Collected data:
++++++++

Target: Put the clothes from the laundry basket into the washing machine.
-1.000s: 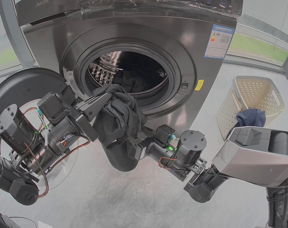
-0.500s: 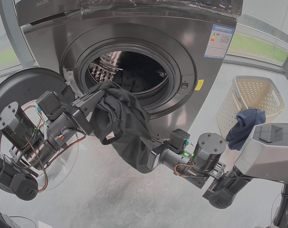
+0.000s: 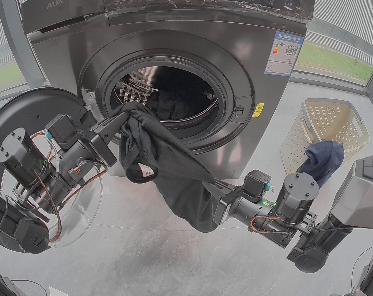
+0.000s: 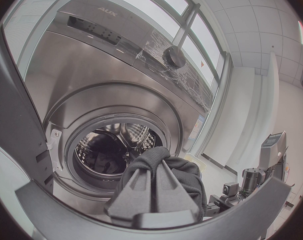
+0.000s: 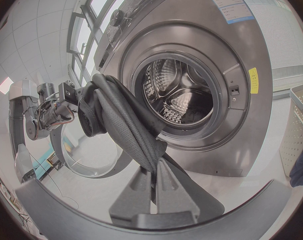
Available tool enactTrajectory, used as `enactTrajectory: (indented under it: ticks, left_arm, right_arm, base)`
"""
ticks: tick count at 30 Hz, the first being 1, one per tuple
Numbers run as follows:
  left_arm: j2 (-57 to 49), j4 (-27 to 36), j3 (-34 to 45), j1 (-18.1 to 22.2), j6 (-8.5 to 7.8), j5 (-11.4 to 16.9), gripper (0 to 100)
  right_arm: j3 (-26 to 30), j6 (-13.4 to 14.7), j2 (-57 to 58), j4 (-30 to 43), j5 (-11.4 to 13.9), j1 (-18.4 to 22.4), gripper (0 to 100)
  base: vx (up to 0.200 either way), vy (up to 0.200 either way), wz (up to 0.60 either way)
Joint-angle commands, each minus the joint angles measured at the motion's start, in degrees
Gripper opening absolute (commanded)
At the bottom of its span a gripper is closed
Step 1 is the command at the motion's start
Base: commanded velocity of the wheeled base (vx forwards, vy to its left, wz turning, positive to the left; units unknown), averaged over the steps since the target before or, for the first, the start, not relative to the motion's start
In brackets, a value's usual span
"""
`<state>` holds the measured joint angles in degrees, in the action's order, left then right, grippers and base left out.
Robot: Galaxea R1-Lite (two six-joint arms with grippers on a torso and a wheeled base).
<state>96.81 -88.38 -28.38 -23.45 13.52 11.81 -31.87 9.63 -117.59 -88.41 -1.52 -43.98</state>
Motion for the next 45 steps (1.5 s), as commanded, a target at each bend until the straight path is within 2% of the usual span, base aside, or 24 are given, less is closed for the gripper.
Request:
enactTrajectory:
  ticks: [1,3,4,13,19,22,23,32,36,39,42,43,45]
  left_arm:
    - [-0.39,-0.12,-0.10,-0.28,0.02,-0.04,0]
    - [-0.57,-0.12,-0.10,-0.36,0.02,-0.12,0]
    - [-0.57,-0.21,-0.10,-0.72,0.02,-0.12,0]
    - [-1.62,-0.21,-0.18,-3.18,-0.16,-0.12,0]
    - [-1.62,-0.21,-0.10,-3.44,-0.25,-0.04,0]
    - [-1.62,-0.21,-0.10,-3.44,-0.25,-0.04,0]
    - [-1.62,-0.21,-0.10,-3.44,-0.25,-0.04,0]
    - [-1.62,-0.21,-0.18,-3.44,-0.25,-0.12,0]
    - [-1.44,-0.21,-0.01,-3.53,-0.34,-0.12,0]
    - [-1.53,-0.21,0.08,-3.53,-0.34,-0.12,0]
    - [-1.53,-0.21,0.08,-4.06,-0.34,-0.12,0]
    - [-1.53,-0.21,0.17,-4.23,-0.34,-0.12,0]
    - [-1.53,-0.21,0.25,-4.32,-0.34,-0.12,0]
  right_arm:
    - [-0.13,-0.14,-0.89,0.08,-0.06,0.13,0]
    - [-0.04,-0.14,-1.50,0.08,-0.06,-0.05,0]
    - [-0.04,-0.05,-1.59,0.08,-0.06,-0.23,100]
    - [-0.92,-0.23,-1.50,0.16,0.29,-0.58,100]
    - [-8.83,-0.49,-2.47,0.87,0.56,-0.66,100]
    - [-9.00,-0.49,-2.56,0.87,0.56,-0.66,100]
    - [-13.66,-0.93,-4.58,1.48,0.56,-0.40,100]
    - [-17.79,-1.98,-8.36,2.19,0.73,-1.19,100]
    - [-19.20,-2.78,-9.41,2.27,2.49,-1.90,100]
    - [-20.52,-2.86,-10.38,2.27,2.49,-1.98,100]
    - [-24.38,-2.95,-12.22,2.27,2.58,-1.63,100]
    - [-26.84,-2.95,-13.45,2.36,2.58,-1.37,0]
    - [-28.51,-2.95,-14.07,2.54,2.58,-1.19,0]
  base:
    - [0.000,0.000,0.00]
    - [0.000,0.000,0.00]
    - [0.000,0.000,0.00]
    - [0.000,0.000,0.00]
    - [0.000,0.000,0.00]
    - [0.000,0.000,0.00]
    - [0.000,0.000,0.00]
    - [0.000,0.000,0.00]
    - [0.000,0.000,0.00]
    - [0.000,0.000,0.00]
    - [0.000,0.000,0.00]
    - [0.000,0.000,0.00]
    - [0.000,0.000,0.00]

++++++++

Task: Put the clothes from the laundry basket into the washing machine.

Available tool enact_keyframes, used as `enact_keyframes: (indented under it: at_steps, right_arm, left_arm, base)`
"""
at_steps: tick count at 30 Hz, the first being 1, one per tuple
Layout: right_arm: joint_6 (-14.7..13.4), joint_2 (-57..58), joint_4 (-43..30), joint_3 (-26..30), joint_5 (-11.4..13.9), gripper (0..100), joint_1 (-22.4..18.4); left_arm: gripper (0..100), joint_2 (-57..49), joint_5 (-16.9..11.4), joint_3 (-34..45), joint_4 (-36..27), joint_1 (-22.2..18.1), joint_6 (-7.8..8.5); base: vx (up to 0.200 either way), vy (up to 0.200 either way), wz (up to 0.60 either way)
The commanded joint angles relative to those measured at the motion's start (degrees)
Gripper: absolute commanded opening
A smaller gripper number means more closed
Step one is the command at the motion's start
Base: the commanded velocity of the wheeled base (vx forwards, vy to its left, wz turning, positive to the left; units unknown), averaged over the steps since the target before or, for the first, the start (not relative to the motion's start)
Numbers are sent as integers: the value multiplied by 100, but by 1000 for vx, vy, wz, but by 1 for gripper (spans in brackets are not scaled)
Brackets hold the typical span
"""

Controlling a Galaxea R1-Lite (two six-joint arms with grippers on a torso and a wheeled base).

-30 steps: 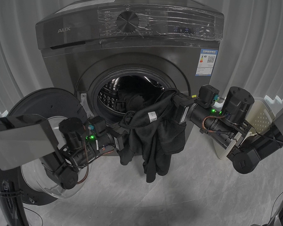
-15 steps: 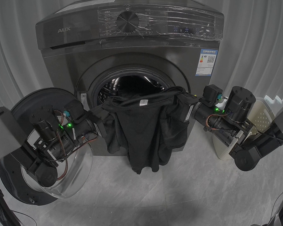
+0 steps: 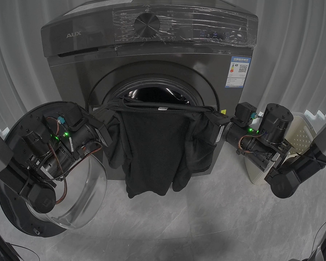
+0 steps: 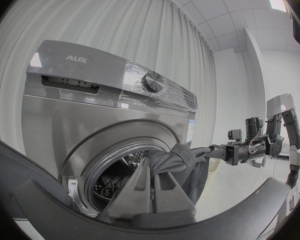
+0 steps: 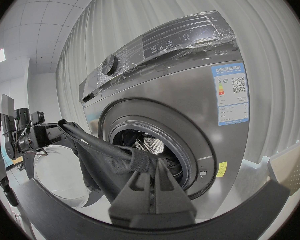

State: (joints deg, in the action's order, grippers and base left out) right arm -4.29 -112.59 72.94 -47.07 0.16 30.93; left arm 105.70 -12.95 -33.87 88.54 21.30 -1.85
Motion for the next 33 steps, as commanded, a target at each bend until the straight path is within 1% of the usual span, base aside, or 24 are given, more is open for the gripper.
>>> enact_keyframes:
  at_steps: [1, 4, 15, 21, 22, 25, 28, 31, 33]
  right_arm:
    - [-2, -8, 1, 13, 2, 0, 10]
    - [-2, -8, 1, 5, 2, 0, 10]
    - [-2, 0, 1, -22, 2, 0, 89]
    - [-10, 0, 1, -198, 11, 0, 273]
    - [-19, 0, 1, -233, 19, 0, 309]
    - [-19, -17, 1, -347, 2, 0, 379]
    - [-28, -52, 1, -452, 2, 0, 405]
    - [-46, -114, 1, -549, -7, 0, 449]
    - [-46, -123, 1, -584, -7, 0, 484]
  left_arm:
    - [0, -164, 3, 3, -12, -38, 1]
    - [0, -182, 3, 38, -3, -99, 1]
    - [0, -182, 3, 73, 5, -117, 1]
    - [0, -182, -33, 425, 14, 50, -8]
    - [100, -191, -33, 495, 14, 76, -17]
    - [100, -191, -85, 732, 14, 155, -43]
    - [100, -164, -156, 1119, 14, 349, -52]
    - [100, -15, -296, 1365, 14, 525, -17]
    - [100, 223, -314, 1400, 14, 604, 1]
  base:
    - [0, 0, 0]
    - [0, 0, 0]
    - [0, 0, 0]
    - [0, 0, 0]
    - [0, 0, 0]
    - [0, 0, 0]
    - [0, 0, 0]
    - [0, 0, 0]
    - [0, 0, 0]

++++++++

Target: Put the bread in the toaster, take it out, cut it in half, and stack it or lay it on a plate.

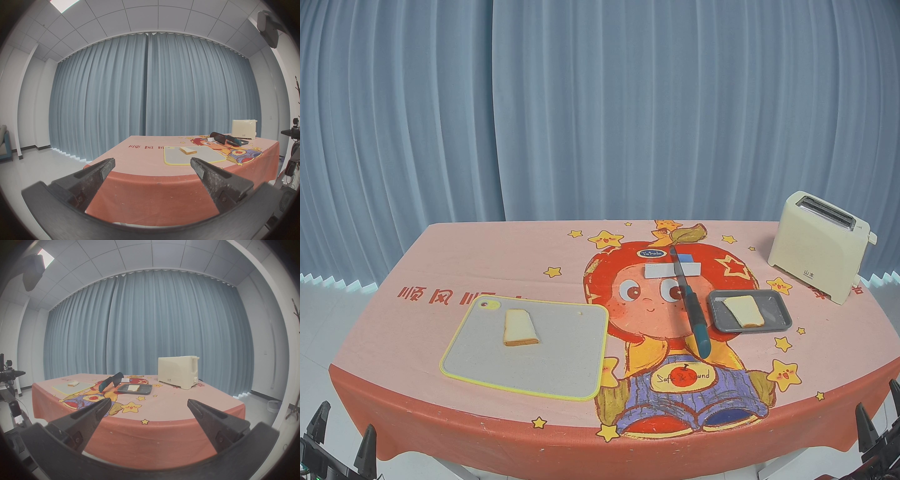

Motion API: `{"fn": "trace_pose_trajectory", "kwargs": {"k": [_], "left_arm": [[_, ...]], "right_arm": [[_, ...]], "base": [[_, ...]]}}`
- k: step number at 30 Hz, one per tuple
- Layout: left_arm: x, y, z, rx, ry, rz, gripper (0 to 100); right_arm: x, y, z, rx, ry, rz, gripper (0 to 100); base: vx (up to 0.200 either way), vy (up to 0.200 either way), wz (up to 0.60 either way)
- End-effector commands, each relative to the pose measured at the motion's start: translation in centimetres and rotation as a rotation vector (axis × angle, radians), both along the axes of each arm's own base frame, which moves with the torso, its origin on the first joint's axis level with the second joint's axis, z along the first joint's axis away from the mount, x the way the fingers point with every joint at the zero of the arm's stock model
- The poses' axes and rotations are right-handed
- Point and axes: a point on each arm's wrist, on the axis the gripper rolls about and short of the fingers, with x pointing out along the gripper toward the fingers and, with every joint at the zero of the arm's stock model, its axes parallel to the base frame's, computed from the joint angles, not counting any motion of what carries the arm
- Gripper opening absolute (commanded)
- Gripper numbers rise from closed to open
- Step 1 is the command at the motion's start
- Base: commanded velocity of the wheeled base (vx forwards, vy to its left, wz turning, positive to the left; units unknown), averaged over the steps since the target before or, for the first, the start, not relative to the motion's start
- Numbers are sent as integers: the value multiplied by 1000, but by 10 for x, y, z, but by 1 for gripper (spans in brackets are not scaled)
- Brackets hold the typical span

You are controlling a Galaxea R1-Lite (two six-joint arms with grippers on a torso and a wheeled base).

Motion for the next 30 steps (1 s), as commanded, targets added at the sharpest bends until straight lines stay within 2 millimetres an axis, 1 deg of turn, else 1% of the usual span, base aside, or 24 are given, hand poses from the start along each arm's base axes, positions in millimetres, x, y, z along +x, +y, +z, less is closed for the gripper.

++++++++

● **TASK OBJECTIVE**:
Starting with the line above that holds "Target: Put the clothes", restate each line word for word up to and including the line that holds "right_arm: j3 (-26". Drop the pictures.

● **REPLY**:
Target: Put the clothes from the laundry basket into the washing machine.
-1.000s: 
-0.500s: 
+0.000s: 
+0.000s: 
+0.000s: 
Available tool enactTrajectory, used as `enactTrajectory: (indented under it: ticks, left_arm, right_arm, base)`
"""
ticks: tick count at 30 Hz, the first being 1, one per tuple
Numbers run as follows:
  left_arm: j2 (-57 to 49), j4 (-27 to 36), j3 (-34 to 45), j1 (-18.1 to 22.2), j6 (-8.5 to 7.8), j5 (-11.4 to 16.9), gripper (0 to 100)
  right_arm: j3 (-26 to 30), j6 (-13.4 to 14.7), j2 (-57 to 58), j4 (-30 to 43), j5 (-11.4 to 13.9), j1 (-18.4 to 22.4), gripper (0 to 100)

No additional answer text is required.